> [WORK REQUIRED]:
The lines wanted are those in the data below that include "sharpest".

> [SUPPLIED DATA]:
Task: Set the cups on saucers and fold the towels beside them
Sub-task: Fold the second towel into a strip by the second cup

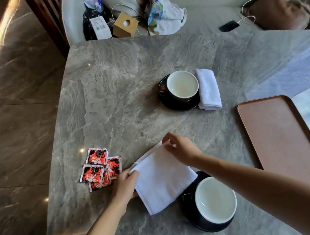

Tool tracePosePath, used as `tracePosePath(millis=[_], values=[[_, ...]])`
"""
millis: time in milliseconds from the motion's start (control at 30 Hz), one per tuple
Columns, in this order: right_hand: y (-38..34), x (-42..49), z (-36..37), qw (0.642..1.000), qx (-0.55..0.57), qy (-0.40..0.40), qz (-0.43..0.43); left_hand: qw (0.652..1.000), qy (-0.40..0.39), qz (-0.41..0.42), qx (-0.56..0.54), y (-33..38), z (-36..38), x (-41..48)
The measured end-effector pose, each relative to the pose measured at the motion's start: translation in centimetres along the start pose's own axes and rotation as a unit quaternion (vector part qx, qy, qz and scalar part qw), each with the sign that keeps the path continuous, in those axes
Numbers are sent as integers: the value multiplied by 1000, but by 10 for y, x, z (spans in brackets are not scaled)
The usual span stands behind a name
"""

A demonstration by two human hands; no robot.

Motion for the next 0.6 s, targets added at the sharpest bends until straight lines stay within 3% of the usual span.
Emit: tracePosePath(millis=[233,500,600], values=[[-4,10,5,999,-41,27,3,986,2,67,151,5,-9,6],[-5,11,8,998,-44,43,0,974,32,92,206,4,-11,3],[-9,4,0,996,-40,53,-52,946,98,150,269,9,-17,-12]])
Point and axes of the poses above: each hand's wrist, its own x-axis towards the middle knuckle, its own z-axis out of the palm, y = z × x, the point moved 6 cm from there along x, towards the middle knuckle, and after that the axes turned 6 degrees about z, right-handed, at the moved point
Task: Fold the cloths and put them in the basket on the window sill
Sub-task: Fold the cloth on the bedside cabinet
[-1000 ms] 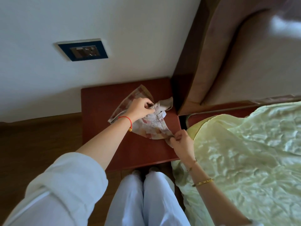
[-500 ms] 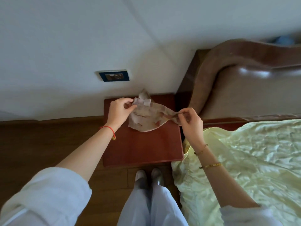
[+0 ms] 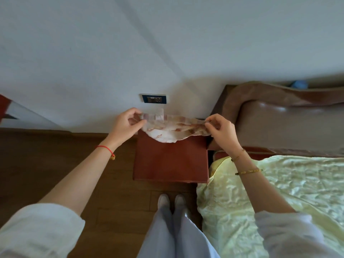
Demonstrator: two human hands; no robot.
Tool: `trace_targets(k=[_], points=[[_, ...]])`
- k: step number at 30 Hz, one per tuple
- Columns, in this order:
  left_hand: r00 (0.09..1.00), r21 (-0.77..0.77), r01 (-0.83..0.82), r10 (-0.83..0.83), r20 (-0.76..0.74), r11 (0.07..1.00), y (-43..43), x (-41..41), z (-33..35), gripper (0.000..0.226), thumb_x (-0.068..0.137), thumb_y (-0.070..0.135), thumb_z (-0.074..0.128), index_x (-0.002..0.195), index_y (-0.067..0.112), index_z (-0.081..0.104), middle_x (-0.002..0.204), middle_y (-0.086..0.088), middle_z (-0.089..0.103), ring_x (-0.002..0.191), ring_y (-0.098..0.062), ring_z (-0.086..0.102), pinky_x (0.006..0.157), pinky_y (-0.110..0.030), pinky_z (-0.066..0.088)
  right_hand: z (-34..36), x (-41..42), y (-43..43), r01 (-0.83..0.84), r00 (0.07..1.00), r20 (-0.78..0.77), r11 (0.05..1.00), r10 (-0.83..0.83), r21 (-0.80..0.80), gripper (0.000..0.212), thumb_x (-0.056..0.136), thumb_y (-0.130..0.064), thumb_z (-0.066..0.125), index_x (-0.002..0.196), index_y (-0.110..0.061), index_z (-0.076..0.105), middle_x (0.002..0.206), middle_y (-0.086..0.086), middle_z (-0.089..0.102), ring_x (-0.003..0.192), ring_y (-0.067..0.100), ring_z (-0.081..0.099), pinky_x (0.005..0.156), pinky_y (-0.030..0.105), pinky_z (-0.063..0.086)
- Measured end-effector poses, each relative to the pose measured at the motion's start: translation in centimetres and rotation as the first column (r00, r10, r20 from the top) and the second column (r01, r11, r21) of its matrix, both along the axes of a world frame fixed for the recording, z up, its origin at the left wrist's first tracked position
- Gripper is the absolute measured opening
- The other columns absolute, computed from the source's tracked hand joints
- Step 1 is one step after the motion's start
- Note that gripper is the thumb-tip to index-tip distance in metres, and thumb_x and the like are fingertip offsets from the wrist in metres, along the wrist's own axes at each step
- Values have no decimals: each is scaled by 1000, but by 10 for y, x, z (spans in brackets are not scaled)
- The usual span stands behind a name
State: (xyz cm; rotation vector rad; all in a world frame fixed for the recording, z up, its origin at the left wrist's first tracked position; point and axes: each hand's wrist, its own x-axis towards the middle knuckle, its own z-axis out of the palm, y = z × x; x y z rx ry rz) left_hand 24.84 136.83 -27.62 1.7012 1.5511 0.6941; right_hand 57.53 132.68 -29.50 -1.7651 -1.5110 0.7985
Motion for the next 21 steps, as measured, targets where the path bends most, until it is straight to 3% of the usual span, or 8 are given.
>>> trace_targets(k=[3, 7, 11, 14, 21], points=[[998, -70, 57, -59, -24, 996, -18, -11, 17, 17, 85, 13, 73, 100, 10, 66, 93, 1, 69, 81, -15, 67, 67, -25, 55, 10, 7, -9, -129, 991, -44, 989, 126, -67, 3, 88, -15, 68, 90, -18, 69, 75, 4, 71, 63, 11, 63, 63, 25, 53], [995, -162, 97, -98, 3, 982, -28, -24, 25, 11, 85, 14, 73, 92, 17, 65, 89, 2, 67, 77, -14, 63, 63, -26, 50, 18, 15, -13, -274, 961, -66, 955, 268, -116, 9, 88, -16, 69, 87, -25, 70, 76, 2, 71, 58, 5, 58, 54, 15, 46], [998, -149, 70, -68, 18, 986, -20, -29, 15, 12, 84, 15, 74, 92, 20, 66, 90, 2, 68, 74, -14, 66, 57, -23, 54, 12, 15, -2, -316, 949, -66, 937, 310, -146, 11, 87, -17, 71, 84, -28, 70, 76, -4, 71, 58, 3, 59, 52, 9, 42], [999, -129, 42, -40, 21, 991, -2, -30, -12, 12, 84, 17, 75, 94, 19, 68, 93, 4, 70, 80, -14, 69, 67, -27, 58, -9, 11, 15, -286, 958, -18, 944, 288, -166, 5, 87, -19, 71, 86, -24, 71, 75, -3, 71, 55, 5, 59, 50, 10, 42], [998, -35, -58, 57, -24, 998, 57, -8, -119, 14, 85, 14, 73, 98, 8, 69, 93, 0, 68, 86, -5, 63, 80, -22, 54, -94, -3, 82, -115, 967, 211, 985, 141, -129, 9, 88, -16, 66, 93, -15, 73, 82, -7, 67, 77, 7, 58, 77, 17, 39]])
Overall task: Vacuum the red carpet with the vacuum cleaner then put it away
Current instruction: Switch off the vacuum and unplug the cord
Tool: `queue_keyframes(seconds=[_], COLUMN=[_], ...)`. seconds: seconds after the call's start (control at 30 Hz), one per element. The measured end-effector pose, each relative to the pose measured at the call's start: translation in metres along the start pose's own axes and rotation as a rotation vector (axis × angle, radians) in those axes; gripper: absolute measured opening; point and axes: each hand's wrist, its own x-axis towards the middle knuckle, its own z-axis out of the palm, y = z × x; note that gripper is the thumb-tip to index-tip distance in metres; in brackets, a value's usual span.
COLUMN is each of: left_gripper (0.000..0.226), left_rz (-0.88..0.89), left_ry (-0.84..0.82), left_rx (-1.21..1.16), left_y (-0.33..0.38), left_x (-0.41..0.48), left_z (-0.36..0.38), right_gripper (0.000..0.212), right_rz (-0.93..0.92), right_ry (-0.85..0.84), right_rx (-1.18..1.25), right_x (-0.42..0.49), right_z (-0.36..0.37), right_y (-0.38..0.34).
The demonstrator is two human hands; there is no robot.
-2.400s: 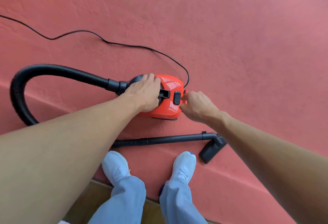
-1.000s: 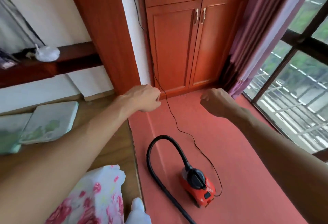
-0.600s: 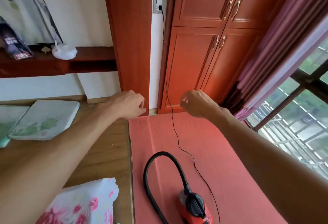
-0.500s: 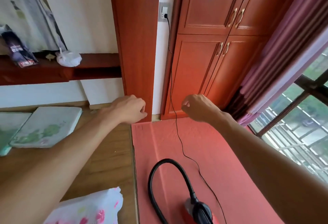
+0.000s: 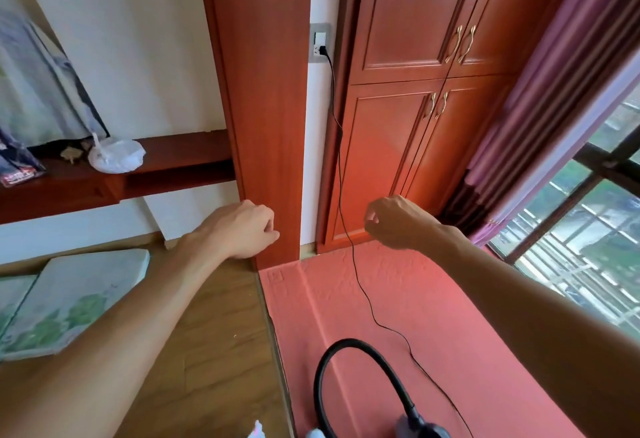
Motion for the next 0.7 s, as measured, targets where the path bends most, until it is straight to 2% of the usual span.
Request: queue_keyframes(seconds=[0.33,0.7], left_gripper=[0.023,0.025], left_rz=[-0.072,0.009], left_ry=[-0.036,-0.049], left_rx=[-0.006,-0.030], left_y=[-0.036,-0.063], left_x=[0.088,0.227], left_z=[-0.013,-0.036], right_gripper=[0.024,0.024], right_rz=[-0.050,-0.014], right_ry=[0.001,-0.054], right_rx=[0.072,0.044], right_x=[0.122,0.254], right_z=[-0.004,-0.013], right_y=[0.026,0.052])
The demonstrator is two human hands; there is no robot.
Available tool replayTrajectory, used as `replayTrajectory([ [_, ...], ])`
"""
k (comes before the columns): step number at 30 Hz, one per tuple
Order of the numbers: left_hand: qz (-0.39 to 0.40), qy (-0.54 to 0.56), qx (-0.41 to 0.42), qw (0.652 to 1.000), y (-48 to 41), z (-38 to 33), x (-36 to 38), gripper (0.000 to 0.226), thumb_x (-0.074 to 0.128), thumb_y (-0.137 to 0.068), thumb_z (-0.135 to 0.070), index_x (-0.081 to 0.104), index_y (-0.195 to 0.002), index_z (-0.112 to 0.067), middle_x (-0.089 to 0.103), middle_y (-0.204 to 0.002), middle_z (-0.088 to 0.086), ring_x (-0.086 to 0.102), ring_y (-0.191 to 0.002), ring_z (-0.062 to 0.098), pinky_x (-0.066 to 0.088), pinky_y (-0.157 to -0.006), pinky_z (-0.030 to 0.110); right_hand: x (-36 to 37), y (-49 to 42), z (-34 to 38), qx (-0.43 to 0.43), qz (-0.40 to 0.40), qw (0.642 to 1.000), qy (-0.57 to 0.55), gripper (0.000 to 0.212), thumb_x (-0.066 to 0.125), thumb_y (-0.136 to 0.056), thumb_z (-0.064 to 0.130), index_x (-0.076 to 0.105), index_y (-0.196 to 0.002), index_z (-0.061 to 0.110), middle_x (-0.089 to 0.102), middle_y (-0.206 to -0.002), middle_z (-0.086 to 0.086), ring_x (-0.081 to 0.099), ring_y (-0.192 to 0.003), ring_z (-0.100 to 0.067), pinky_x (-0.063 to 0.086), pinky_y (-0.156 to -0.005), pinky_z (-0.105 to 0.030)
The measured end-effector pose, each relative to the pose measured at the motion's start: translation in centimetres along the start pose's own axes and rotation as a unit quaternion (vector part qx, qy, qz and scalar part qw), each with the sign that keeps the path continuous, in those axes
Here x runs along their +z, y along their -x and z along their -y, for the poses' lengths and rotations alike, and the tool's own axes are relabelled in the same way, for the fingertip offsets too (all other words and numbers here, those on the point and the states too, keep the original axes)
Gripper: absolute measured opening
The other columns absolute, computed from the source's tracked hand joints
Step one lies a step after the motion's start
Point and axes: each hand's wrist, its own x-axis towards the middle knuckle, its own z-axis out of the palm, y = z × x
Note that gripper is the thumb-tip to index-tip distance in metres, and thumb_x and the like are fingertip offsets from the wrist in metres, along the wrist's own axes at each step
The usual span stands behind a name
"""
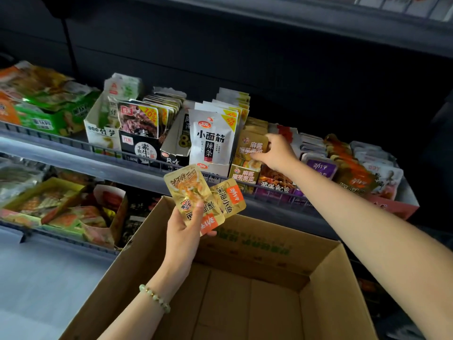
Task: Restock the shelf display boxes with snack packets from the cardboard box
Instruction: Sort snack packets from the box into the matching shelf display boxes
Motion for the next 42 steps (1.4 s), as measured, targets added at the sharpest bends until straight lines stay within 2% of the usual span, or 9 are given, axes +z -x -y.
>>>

> [ANSWER SECTION]:
Motion for the next 0.6 s, targets added at the sharpest bends until straight lines stay within 3% of the usual span.
Motion for the next 42 steps (1.4 s), as measured, targets added at the sharpest bends until straight lines stay within 2% of the usual span, or 9 are given, axes +z -x -y.

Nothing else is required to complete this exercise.